TRY IT: Your output should be each line from the material below that has the word "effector".

··· GIVEN MATERIAL

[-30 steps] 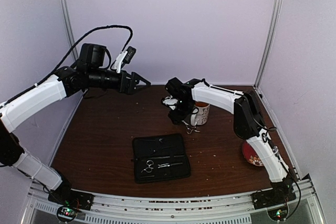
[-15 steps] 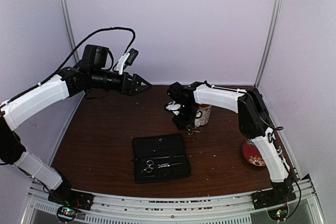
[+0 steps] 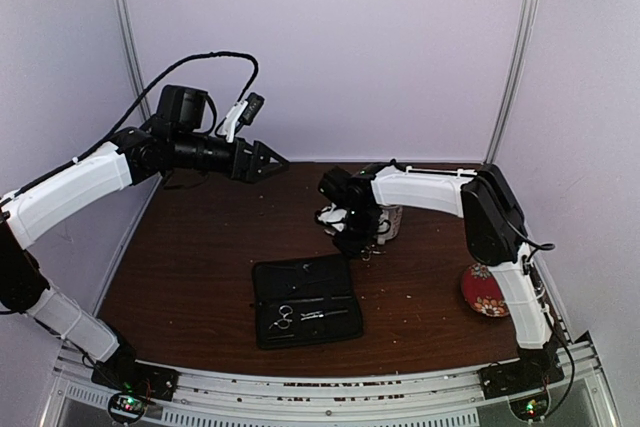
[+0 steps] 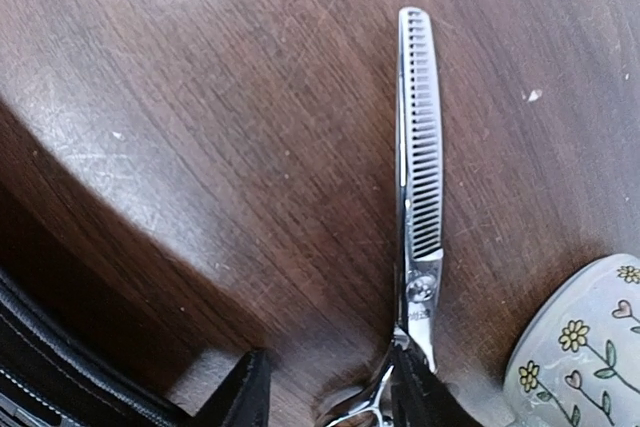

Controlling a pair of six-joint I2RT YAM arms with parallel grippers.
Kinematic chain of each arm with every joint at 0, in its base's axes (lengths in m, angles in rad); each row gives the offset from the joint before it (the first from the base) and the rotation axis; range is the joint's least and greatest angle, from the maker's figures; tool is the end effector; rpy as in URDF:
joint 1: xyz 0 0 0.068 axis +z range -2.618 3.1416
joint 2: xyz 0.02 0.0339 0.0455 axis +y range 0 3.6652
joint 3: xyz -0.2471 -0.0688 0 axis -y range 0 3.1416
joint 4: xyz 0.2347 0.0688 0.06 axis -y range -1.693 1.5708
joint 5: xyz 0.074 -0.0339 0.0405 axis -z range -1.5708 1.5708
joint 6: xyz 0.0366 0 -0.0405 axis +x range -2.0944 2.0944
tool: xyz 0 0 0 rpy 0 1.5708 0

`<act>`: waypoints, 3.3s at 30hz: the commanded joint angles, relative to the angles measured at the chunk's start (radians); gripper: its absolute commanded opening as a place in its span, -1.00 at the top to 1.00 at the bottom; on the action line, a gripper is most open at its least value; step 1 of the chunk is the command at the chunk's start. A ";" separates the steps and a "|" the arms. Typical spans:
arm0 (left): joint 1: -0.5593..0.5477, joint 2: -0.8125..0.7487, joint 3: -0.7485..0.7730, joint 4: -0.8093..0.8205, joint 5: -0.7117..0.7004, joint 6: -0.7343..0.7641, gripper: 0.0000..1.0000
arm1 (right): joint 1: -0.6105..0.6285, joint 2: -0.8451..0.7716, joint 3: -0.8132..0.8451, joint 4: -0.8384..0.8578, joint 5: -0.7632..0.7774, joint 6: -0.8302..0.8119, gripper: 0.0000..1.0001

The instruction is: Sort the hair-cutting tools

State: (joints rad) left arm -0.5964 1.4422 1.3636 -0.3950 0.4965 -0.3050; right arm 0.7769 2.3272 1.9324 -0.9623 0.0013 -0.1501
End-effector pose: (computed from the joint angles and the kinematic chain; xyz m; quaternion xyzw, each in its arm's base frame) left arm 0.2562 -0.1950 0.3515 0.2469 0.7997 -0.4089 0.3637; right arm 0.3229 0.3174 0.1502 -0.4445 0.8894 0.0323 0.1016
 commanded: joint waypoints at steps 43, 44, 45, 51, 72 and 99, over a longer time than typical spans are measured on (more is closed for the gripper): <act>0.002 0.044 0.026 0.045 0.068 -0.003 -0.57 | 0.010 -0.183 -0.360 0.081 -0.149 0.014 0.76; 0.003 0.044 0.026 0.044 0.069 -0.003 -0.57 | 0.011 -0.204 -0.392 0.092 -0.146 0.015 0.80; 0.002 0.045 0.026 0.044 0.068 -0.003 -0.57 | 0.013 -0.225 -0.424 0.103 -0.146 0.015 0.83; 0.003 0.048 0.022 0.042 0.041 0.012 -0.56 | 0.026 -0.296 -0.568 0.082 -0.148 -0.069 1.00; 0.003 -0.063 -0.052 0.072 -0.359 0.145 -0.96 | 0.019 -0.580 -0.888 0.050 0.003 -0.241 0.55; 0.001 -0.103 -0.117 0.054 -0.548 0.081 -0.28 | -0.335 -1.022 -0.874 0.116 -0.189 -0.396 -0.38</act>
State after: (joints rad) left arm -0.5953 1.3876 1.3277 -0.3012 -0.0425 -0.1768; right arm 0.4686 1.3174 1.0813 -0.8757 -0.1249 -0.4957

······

FINISHED EXERCISE:
Kinematic chain of each arm with every joint at 0, in its base's axes (lengths in m, angles in rad); each row gives the offset from the joint before it (the first from the base) and the rotation axis; range is the joint's least and greatest angle, from the maker's figures; tool is the end effector; rpy as in URDF:
End-effector pose: (computed from the joint angles and the kinematic chain; xyz m; quaternion xyzw, each in its arm's base frame) left arm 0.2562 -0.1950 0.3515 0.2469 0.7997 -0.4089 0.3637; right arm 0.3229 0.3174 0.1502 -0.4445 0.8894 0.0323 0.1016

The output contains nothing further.